_Required work_
Among the lines below, tally those that contain "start" and respond with the total only.

━━ Supplied information

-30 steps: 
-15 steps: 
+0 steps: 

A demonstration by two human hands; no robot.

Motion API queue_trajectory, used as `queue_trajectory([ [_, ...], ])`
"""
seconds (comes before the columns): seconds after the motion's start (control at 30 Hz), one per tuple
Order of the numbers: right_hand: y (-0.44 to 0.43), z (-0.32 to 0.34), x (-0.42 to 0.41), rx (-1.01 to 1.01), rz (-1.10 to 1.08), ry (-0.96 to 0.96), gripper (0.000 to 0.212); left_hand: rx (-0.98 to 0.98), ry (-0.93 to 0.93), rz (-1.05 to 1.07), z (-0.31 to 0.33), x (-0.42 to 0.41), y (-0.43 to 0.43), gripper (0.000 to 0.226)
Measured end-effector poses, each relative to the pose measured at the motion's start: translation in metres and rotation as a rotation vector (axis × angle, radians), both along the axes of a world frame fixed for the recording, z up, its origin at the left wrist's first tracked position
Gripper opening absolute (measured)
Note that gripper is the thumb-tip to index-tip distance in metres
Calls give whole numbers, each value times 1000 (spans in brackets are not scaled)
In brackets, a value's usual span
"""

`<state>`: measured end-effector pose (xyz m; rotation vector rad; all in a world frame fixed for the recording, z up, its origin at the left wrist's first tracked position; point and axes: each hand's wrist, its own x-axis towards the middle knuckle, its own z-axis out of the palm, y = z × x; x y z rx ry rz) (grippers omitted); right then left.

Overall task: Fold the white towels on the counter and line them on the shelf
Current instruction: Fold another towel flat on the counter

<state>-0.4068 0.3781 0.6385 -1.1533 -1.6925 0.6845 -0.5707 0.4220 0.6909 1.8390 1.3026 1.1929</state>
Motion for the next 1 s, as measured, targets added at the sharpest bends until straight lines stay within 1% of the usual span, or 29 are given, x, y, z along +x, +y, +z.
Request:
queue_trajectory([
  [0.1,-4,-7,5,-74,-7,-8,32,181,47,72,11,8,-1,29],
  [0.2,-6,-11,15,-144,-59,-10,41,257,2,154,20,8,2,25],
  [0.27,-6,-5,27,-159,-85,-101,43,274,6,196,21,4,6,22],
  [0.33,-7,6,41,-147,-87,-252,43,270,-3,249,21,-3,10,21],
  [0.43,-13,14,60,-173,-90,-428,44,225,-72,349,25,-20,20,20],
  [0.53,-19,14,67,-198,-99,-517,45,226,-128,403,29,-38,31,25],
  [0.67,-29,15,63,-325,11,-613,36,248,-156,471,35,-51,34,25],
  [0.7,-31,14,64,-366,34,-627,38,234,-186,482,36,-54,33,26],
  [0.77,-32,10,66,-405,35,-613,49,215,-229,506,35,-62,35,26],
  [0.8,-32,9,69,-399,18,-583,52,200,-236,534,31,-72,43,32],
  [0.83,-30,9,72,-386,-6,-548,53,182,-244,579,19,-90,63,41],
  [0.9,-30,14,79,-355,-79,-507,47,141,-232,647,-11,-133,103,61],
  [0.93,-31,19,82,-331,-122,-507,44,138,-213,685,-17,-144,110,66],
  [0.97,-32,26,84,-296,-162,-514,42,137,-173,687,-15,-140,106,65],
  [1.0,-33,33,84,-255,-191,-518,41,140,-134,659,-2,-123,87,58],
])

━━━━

_Solution_
2